Running: Warm-up Exercises
The initial warm-up before the run
SPORTS
9/28/20241 min read
Whether you are preparing for a quick jog around the block or gearing up for a long-distance run, warming up is an essential step that many runners overlook. A proper warm-up prepares your muscles, joints, and cardiovascular system for the demands of running while reducing the risk of injury and improving performance. Instead of heading straight into a run, spend 5–10 minutes on dynamic warm-up exercises that wake up your body and prime it for movement.
Dynamic Warm-Up Exercises for Runners
1. Leg Swings
How: Stand next to a wall for support. Swing one leg forward and backward in a controlled motion, then side-to-side.
Benefits: Improves hip mobility and activates hip flexors, glutes, and hamstrings.
Reps: 10–15 swings each direction per leg.
2. Walking Lunges
How: Step forward into a lunge, keeping your front knee above your ankle. Push through your front heel to bring the back leg forward into the next lunge.
Benefits: Stretches the hip flexors and activates quads, glutes, and core.
Reps: 8–10 per side.
3. High Knees
How: Jog in place, driving your knees up toward your chest quickly. Pump your arms in rhythm.
Benefits: Raises your heart rate, fires up hip flexors and calves.
Duration: 20–30 seconds.
4. Butt Kicks
How: Jog in place, kicking your heels toward your glutes. Keep your core engaged and upper body tall.
Benefits: Warms up hamstrings and increases stride turnover.
Duration: 20–30 seconds.
5. Hip Circles
How: Stand with hands on hips and feet shoulder-width apart. Make large circles with your hips clockwise and counterclockwise.

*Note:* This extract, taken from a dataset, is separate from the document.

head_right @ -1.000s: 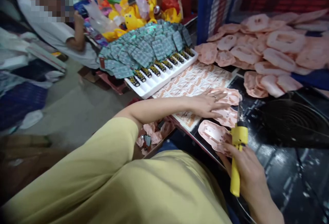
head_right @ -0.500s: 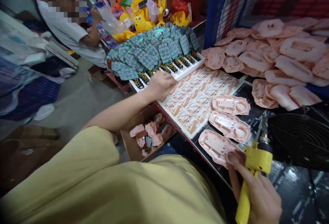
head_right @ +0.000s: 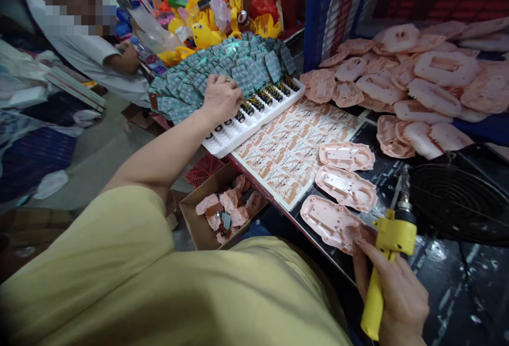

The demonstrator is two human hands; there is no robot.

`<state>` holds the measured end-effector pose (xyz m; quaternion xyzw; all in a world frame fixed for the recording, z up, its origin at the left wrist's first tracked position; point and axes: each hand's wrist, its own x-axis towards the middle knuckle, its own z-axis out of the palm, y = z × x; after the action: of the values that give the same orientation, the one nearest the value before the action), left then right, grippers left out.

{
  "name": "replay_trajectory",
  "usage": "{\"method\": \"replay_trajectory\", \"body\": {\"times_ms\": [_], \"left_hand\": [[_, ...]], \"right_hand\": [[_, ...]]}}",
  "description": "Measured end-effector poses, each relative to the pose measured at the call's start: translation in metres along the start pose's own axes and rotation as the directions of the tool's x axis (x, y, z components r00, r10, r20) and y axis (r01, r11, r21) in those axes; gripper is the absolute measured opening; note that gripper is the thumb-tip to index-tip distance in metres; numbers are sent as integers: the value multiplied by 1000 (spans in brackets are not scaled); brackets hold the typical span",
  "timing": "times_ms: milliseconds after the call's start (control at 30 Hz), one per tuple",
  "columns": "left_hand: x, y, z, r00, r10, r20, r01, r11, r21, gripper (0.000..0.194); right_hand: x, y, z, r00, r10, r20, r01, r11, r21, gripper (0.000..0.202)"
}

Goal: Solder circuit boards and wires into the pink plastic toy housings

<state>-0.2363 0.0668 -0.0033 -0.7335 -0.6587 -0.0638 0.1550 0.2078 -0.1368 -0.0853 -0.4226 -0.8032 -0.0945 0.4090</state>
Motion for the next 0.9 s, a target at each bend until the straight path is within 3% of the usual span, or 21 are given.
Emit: {"method": "replay_trajectory", "body": {"times_ms": [167, 333, 400, 500, 600, 667, 800, 900], "left_hand": [[-25, -9, -26, 994, -29, -102, 6, 975, -220, 21], [-50, 10, -50, 977, -58, -205, -46, 883, -467, 25], [-51, 25, -54, 973, -124, -194, -28, 772, -635, 29], [-43, 53, -52, 988, -156, -11, 69, 498, -864, 33], [-34, 87, -46, 976, -3, 216, 210, 255, -944, 38], [-34, 112, -43, 951, 121, 286, 258, 201, -945, 40], [-44, 158, -48, 883, 396, 251, 128, 311, -942, 30], [-56, 187, -57, 755, 624, 200, -132, 444, -886, 16]], "right_hand": [[-1, -1, 0, 996, 67, 51, -70, 996, 60, 86], [-4, 3, 2, 1000, 16, 20, -16, 1000, -1, 91], [-6, 5, 3, 1000, -11, 13, 11, 1000, -13, 91], [-6, 6, 5, 999, -45, -19, 44, 999, -28, 84], [-5, 4, 5, 998, -56, -37, 54, 997, -52, 63], [-6, 3, 1, 999, -32, -43, 30, 999, -43, 45], [-11, 3, -19, 992, 22, -122, -20, 1000, 16, 35], [-15, 0, -41, 988, 74, -132, -68, 996, 54, 33]]}}
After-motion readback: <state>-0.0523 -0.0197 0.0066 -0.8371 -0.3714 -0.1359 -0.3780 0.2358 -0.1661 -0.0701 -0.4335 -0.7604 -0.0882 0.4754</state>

Benefits: Loosens lower back and hips, improving stride mobility.
Reps: 5–8 circles each way.
6. Skipping Drills
How: Skip forward, lifting your knees high and driving off the ground with energy.

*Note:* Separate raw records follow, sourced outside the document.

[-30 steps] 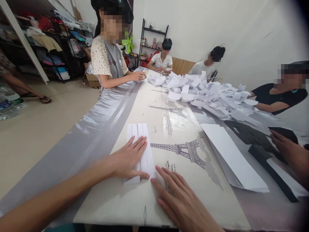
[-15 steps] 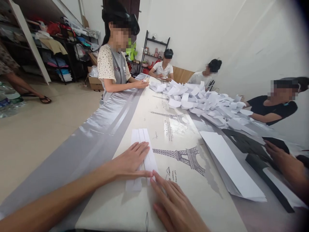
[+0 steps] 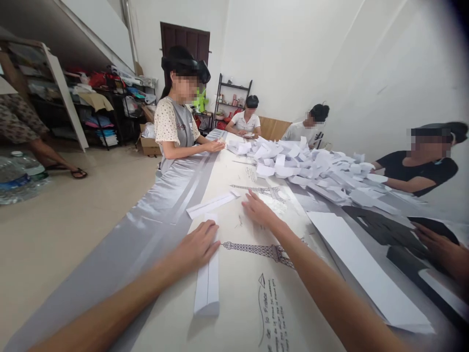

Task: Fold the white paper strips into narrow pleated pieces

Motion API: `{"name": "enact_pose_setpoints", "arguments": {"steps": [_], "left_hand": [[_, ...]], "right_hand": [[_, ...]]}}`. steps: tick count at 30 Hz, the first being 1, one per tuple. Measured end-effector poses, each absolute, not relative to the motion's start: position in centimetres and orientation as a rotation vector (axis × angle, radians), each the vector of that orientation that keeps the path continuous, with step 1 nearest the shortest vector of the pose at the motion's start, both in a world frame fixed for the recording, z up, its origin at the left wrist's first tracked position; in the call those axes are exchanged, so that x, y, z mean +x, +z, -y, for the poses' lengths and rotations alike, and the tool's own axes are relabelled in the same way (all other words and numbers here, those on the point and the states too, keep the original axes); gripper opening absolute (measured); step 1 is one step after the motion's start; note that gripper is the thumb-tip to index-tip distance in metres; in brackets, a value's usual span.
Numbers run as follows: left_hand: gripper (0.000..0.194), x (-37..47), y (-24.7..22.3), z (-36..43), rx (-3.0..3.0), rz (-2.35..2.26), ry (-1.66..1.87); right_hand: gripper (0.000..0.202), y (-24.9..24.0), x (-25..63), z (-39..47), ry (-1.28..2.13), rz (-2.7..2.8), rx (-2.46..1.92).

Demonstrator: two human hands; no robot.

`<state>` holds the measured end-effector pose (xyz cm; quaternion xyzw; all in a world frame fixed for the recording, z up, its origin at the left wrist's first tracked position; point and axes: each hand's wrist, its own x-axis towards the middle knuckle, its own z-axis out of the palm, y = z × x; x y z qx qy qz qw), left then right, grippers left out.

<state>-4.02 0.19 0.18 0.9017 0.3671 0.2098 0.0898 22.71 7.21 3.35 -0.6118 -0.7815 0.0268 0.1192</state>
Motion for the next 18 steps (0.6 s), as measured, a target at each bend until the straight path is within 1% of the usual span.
{"name": "enact_pose_setpoints", "arguments": {"steps": [3,4,7,9,10,11,13,15,16,18], "left_hand": [[0.026,-4.8,0.0,-0.8,2.656,-1.074,0.704],[0.026,-5.0,-0.2,-1.2,2.657,-1.086,0.738],[0.028,-5.6,-0.9,-2.9,2.685,-1.201,0.843],[0.032,-6.0,-1.5,-4.2,2.702,-1.364,0.819],[0.036,-6.1,-1.8,-4.8,2.698,-1.451,0.762],[0.042,-6.1,-2.0,-5.4,2.681,-1.538,0.689],[0.058,-6.0,-2.2,-6.4,2.629,-1.679,0.518],[0.068,-5.9,-2.1,-6.8,2.586,-1.767,0.436],[0.070,-5.8,-2.0,-6.9,2.586,-1.788,0.437],[0.068,-5.7,-1.8,-6.5,2.638,-1.774,0.507]], "right_hand": [[0.048,3.8,24.5,-6.7,0.001,2.211,-1.880],[0.045,3.8,25.7,-5.3,-0.026,2.202,-1.921],[0.046,3.9,30.7,0.9,-0.147,2.100,-2.151],[0.033,4.0,34.0,4.9,-0.345,1.965,-2.516],[0.026,4.0,35.3,6.6,-0.337,1.909,-2.654],[0.024,4.0,36.2,7.8,-0.332,1.864,-2.715],[0.027,4.0,37.0,9.1,-0.320,1.803,-2.757],[0.029,4.2,37.0,9.2,-0.332,1.756,-2.737],[0.029,4.3,37.0,9.0,-0.332,1.731,-2.724],[0.028,4.6,37.1,8.6,-0.307,1.689,-2.690]]}}
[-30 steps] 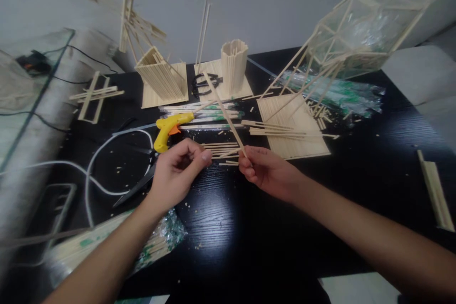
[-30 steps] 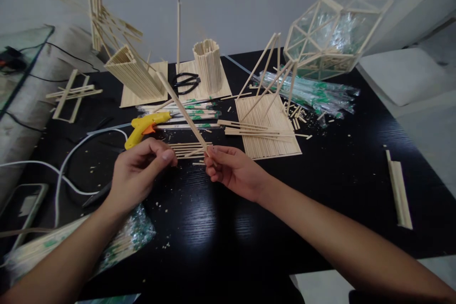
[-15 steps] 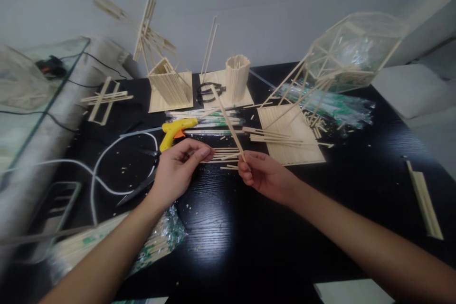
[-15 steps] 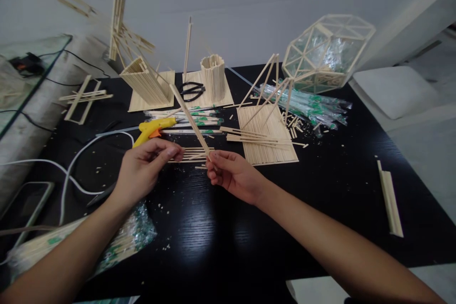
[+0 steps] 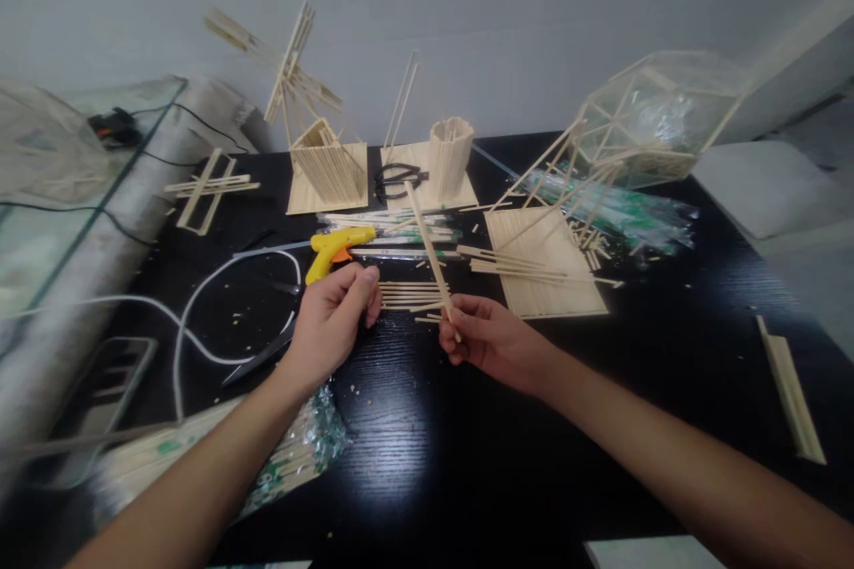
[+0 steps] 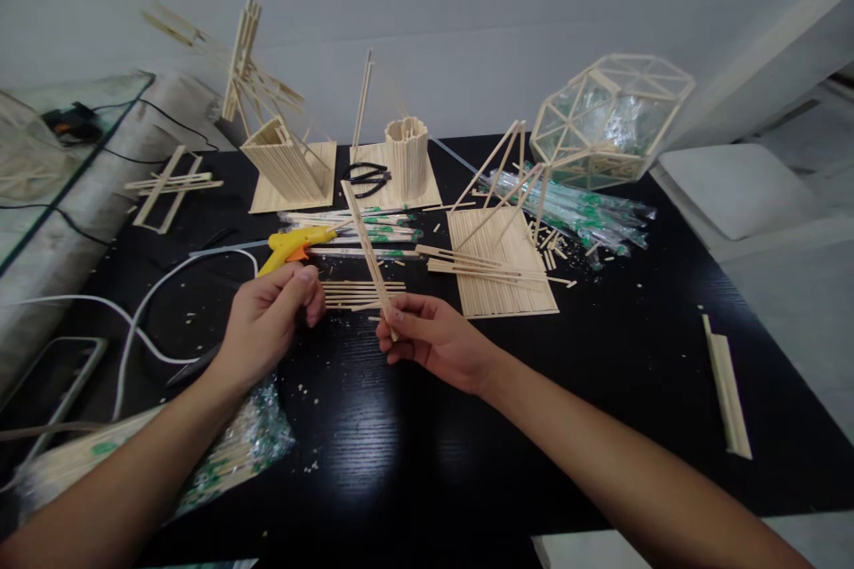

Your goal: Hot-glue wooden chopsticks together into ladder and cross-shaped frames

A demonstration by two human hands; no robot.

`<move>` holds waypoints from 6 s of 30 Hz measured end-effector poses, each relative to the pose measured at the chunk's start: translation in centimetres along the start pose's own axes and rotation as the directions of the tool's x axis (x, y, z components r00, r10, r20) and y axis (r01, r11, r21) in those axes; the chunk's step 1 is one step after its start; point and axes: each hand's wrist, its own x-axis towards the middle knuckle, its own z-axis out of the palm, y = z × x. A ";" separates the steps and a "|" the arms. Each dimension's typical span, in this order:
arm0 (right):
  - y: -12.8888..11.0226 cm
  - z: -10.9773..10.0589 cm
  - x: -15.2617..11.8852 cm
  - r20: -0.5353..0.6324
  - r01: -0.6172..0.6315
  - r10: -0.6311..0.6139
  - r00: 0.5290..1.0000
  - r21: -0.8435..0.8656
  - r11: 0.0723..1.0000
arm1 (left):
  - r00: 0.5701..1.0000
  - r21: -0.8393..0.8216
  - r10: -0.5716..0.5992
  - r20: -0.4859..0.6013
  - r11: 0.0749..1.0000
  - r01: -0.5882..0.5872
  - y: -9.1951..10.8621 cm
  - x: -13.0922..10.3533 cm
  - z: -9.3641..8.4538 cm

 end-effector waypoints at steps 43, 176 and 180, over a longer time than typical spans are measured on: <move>0.1 2.0 -0.7 -0.072 0.013 -0.043 0.996 -0.377 0.926 | 0.978 -0.176 -0.093 0.186 0.976 0.126 0.6 0.0 0.5; -1.8 -0.9 -0.5 -0.143 0.134 -0.203 0.969 -0.388 0.912 | 0.857 -0.049 -0.256 0.447 0.950 0.310 0.2 -0.2 0.7; -1.8 -0.7 -0.6 -0.149 0.131 -0.207 0.967 -0.405 0.905 | 0.860 -0.064 -0.256 0.441 0.947 0.314 0.1 -0.3 0.7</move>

Benefits: Builds coordination, activates calves and quads, and mimics running mechanics.
Duration: 20–30 seconds.
7. Strides (Accelerations)
How: After your dynamic drills, run 4–6 short bursts (50–80 meters) at 60–80% effort, gradually accelerating.
Benefits: Bridges the gap between warm-up and full running pace, prepping your body for performance.